Projet de loi autorisant l'approbation de l'accord entre le Gouvernement de la République française et le Gouvernement de la Région administrative spéciale de Hong Kong de la République populaire de Chine en vue d'éviter les doubles impositions

15 juin 2011 : Accord France - Hong Kong ( rapport - première lecture )

II. L'ÉCHANGE DE RENSEIGNEMENTS, VECTEUR DE LA LUTTE CONTRE L'ÉVASION FISCALE

Outre la suppression des doubles impositions, l'article 25 du présent accord a été introduit à la demande de la Partie française dans le cadre de sa politique conventionnelle de lutte contre l'évasion fiscale internationale.

Cette dernière s'inscrit dans les travaux du G20 et de l'OCDE en vue de faire émerger une volonté politique internationale de mettre fin à l'opacité de certains systèmes fiscaux.
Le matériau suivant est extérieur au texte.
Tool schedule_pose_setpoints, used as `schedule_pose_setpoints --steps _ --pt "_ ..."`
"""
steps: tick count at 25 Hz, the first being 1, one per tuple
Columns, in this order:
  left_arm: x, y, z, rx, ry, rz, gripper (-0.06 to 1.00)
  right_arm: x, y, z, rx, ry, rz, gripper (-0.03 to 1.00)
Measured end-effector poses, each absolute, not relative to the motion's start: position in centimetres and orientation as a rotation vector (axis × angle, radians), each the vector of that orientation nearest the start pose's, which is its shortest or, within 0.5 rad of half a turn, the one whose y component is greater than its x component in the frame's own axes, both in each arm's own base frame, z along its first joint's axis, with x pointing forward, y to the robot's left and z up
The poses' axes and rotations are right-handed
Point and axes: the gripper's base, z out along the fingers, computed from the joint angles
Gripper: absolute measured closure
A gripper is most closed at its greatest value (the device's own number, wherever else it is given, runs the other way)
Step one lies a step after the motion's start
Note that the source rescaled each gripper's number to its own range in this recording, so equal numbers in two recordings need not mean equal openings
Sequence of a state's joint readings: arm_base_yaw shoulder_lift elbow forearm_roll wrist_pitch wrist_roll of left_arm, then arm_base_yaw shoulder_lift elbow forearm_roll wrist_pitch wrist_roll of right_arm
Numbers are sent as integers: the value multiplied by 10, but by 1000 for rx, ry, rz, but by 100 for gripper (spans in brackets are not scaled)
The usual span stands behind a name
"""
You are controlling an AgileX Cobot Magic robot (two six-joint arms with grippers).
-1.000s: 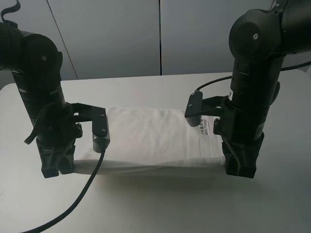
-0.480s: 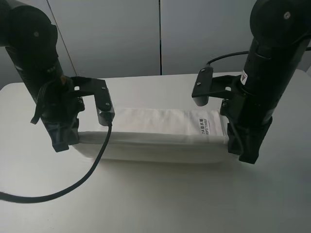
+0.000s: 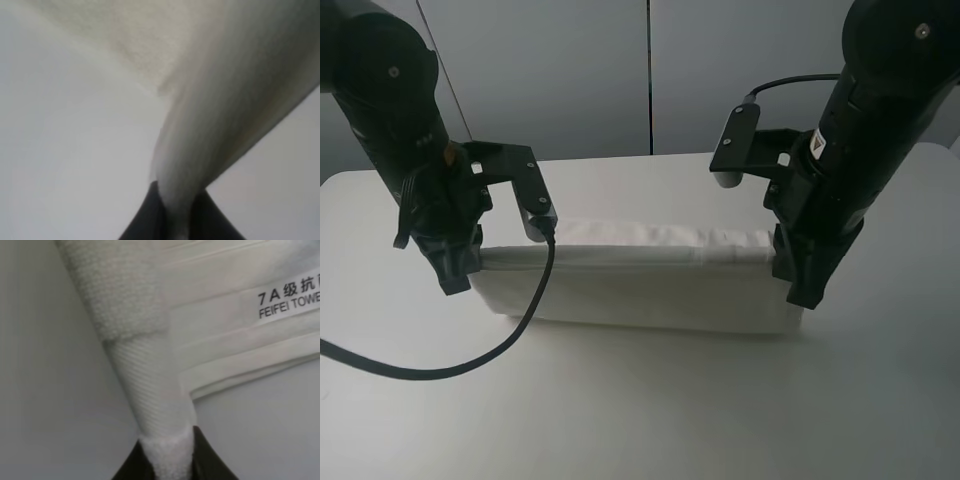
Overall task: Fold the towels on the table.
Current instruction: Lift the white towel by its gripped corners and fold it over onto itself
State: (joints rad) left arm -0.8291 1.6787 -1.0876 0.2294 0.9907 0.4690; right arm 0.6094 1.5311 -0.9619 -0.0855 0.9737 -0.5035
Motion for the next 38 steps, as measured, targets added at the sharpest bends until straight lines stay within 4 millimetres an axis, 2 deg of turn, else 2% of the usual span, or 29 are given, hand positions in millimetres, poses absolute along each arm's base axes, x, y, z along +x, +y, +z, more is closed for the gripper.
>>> schedule_pose_setpoints --steps 6,17,27,33,38 --pt "227 -217 211 1931 2211 335 94 233 149 221 -1606 2471 -179 96" --pt "243 -218 217 1865 2054 505 94 245 155 225 -1569 2316 -209 96" --pt "257 -217 222 1779 1967 509 94 255 155 230 -1498 2227 -297 97" --pt "273 -209 220 1711 1970 475 94 263 161 214 -1484 2245 -300 97" --pt "279 -213 209 1722 1946 449 94 271 162 202 -1439 2269 -355 97"
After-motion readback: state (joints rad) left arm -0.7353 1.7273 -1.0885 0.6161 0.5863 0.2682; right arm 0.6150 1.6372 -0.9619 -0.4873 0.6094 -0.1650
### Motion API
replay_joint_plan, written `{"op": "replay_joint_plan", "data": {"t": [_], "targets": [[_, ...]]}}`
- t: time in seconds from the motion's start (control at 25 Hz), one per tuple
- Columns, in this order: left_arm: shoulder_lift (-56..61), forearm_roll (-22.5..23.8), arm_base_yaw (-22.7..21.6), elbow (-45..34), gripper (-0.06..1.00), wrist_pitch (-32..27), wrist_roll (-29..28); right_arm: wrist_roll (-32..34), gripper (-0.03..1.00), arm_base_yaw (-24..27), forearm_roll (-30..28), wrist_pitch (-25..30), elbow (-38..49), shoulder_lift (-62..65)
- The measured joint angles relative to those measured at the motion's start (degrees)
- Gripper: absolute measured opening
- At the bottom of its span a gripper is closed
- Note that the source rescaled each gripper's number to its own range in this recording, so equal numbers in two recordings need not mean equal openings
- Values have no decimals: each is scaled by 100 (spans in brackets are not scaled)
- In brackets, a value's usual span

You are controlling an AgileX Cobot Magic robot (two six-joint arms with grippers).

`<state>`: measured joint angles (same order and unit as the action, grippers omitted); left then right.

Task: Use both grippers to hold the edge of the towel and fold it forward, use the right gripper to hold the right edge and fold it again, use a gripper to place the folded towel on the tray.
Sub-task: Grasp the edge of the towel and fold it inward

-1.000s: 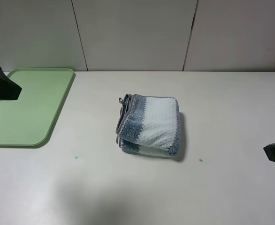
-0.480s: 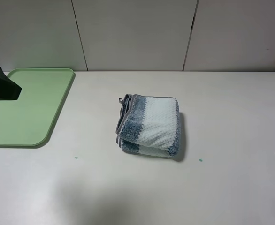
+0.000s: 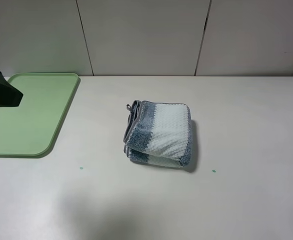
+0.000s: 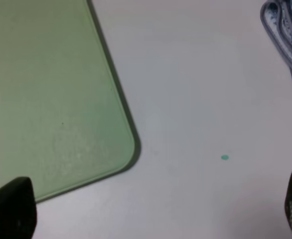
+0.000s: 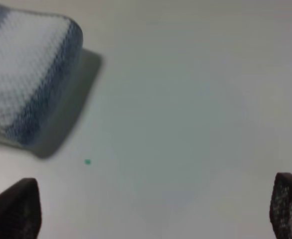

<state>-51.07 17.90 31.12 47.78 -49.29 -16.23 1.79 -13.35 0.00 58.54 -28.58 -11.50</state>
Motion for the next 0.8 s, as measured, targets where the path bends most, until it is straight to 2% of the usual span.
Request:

A. UN ÉCHANGE DE RENSEIGNEMENTS « VRAISEMBLABLEMENT PERTINENTS »

L'article 25 est conforme aux derniers standards de l'OCDE. Ainsi, il prévoit que les Parties échangent les « renseignements vraisemblablement pertinents » afin d'appliquer tant les stipulations de l'accord que les dispositions de la législation interne125(*).
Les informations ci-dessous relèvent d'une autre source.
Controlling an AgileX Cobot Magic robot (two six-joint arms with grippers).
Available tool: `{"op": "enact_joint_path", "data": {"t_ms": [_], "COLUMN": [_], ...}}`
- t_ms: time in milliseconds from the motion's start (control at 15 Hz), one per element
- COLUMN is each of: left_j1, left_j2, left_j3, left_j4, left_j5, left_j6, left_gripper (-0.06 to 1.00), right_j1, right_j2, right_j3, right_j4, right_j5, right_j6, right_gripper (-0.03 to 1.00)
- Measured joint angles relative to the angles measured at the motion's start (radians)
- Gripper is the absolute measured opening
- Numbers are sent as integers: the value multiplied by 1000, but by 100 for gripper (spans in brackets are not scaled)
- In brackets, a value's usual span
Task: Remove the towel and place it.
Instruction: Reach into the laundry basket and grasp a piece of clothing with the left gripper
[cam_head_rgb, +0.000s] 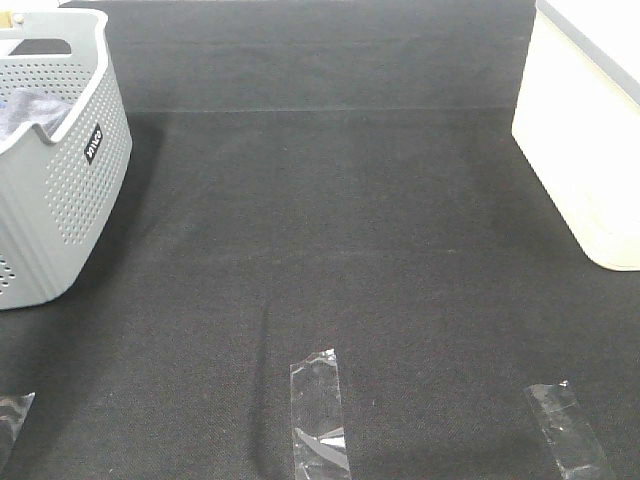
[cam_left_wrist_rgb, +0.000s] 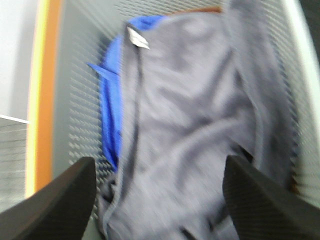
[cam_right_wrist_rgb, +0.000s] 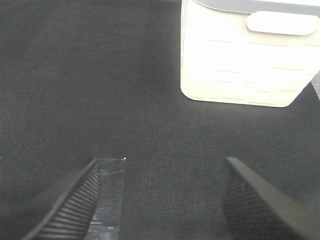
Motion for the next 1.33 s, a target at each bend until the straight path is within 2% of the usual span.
{"op": "enact_joint_path", "data": {"t_ms": [200, 400, 667, 933, 1133, 1333], "left_j1": [0, 8, 77, 113, 123, 132], "left_j2": [156, 321, 506, 604, 650, 683], "left_j3": [-186, -358, -565, -641, -642, -646], "left_j4": [66, 67, 39, 39, 41, 49], "left_j5": [60, 104, 140, 136, 49, 29], "left_j6": [-66, -72, -65, -42, -39, -39], "left_gripper": [68, 68, 68, 68, 68, 68], "right_j1": [0, 0, 0, 0, 0, 0], "right_j2": [0, 0, 0, 0, 0, 0], "right_j3": [0, 0, 0, 0, 0, 0], "right_j4": [0, 0, 0, 0, 0, 0], "right_j5": [0, 0, 0, 0, 0, 0], "right_j6": [0, 0, 0, 0, 0, 0], "right_gripper": [65, 65, 65, 65, 65, 65]}}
Cet article permet d'établir une coopération fiscale franco-hongkongaise étendue. L'échange couvre toutes les questions fiscales. Il ne se limite pas aux informations spécifiques à un contribuable particulier. Il peut concerner l'administration fiscale ou l'amélioration de la discipline fiscale.

Toutefois, son champ d'application est formellement restreint aux impôts visés par l'accord126(*). En réponse aux interrogations de votre rapporteur sur les conditions de négociation de la clause, la direction de la législation fiscale a précisé que cette limitation introduite à la demande de la Partie hongkongaise, a été imposée à ses autres partenaires. En outre, il a été convenu entre les Parties d'ouvrir un nouveau cycle de négociations dans l'hypothèse où Hong Kong signerait un accord avec un autre Etat dont le champ d'application de l'échange de renseignements serait plus étendu. La DLF a également fait valoir que la présente rédaction était indispensable à la conclusion de l'accord fiscal.
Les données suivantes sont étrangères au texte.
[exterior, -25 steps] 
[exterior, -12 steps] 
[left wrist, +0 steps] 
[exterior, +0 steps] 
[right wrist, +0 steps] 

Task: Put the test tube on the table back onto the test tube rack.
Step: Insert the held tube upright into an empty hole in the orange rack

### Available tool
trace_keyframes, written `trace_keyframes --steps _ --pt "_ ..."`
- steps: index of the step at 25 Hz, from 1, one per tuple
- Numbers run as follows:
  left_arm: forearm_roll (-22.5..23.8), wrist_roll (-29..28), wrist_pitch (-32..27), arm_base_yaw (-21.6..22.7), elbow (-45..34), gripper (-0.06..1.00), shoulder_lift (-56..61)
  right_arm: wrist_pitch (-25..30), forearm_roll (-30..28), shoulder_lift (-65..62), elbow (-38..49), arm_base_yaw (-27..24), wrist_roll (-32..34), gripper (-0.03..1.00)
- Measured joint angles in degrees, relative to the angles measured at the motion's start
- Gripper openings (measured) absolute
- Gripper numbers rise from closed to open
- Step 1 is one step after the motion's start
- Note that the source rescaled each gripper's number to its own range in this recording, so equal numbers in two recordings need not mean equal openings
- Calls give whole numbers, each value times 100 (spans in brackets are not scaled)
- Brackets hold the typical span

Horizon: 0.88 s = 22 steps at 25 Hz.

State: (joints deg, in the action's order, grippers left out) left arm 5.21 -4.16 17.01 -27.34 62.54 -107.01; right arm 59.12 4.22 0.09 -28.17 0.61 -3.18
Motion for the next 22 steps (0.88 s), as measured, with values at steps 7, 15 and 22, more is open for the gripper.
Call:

Enfin, il apparaît que cette stipulation ne conduit pas toutefois à réduire significativement la portée de l'échange puisque le champ des impôts visés par l'accord est particulièrement large. Il s'agit de l'impôt sur le revenu, l'impôt sur les sociétés et les contributions qui s'y ajoutent, la taxe sur les salaires, les contributions sociales généralisées et la contribution pour le remboursement de la dette sociale et l'impôt de solidarité sur la fortune.

Les modalités de l'échange ne sont aucunement limitées. Il peut y être procédé sur demande, spontanément ou automatiquement127(*). En cas de demande, celle-ci doit être précédée d'une recherche mobilisant les sources habituelles de renseignements. Une Partie contractante peut également transmettre spontanément à l'autre Partie des renseignements qu'elle a obtenus au cours d'une enquête et dont elle suppose qu'ils présentent un intérêt pour cet autre Etat. Enfin, l'échange peut être automatique et systématique, sous réserve de l'accord de la partie requise128(*).

L'article ajoute également que l'obligation d'échange de renseignements pèse sur la Partie requise même si celle-ci n'a pas besoin des renseignements demandés pour l'application de sa propre législation129(*). Elle doit donc utiliser les pouvoirs dont elle dispose pour obtenir les renseignements demandés sans « besoins à ses propres fins fiscales ».


* 125 Cf. paragraphe 1 de l'article 25.

* 126 Cf. paragraphe 1.

* 127 Cf. point 10 du protocole. Ajouté à la demande de Hong Kong, il précise toutefois que l'échange spontané ou automatique de renseignements n'est pas obligatoire.

* 128 Exemple : recommandation du Conseil de l'OCDE C(81)39, du 5 mai 1981, concernant un formulaire normalisé destiné aux échanges automatiques de renseignements dans le cadre de conventions fiscales internationales.

* 129 Cf. paragraphe 4 de l'article 25.